Confidence Interval = sample mean ± (Z * (population standard deviation / sqrt(sample size)))

First, let's find the Z-score for a 99% confidence level. The Z-score represents the number of standard deviations from the mean. You can find the Z-score using a Z-table or a statistical calculator.

For a 99% confidence level, we want to find the Z-score that includes 99% of the area under the standard normal distribution curve. The Z-score for a 99% confidence level is approximately 2.576.
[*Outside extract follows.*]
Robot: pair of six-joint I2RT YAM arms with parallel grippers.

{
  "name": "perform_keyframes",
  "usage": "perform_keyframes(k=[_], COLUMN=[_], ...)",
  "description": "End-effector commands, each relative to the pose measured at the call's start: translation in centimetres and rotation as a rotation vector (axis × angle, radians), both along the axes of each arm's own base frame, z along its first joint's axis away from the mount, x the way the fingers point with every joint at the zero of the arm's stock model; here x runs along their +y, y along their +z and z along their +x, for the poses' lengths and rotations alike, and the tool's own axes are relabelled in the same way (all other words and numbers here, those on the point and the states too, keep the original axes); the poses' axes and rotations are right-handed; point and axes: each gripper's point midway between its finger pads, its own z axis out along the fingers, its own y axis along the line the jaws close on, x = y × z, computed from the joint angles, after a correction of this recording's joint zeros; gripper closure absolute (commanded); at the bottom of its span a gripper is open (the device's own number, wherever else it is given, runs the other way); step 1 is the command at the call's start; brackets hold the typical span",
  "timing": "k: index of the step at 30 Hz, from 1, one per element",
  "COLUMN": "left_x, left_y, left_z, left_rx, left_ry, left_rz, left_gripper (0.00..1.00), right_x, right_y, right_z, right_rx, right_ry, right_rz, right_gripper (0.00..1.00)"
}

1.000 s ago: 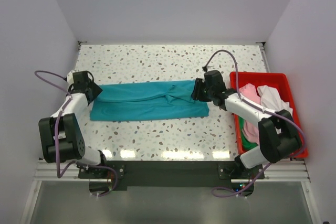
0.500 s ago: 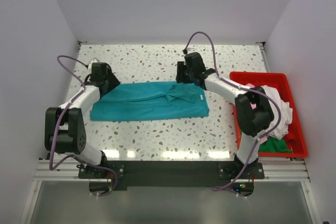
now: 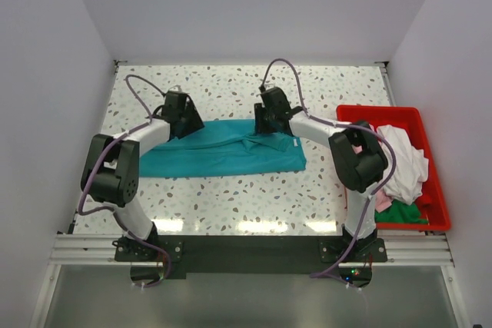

Now we can substitute the values into the formula:

Confidence Interval = 5.15 ± (2.576 * (1.68 / sqrt(4400)))

Calculating the expression in the parentheses:

Standard Error = (1.68 / sqrt(4400)) ≈ 0.0253

Substituting the value of the standard error into the formula:

Confidence Interval = 5.15 ± (2.576 * 0.0253)

Calculating the expression in parentheses:

2.576 * 0.0253 ≈ 0.0651

Now we can substitute the value of the expression into the formula:

Confidence Interval = 5.15 ± 0.0651

Calculating the lower and upper bounds:

Lower bound = 5.15 - 0.0651 ≈ 5.0849
Upper bound = 5.15 + 0.0651 ≈ 5.2151

Thus, the 99% confidence interval for the mean time required by all college graduates is approximately 5.0849 to 5.2151 years.

To determine the margin of error (E), we can take half of the width of the confidence interval:

Margin of Error (E) = (Upper bound - Lower bound) / 2

Calculating the expression in parentheses:

(5.2151 - 5.0849) / 2 ≈ 0.0651 / 2 ≈ 0.0326

Therefore, the margin of error (E) is approximately 0.0326 years.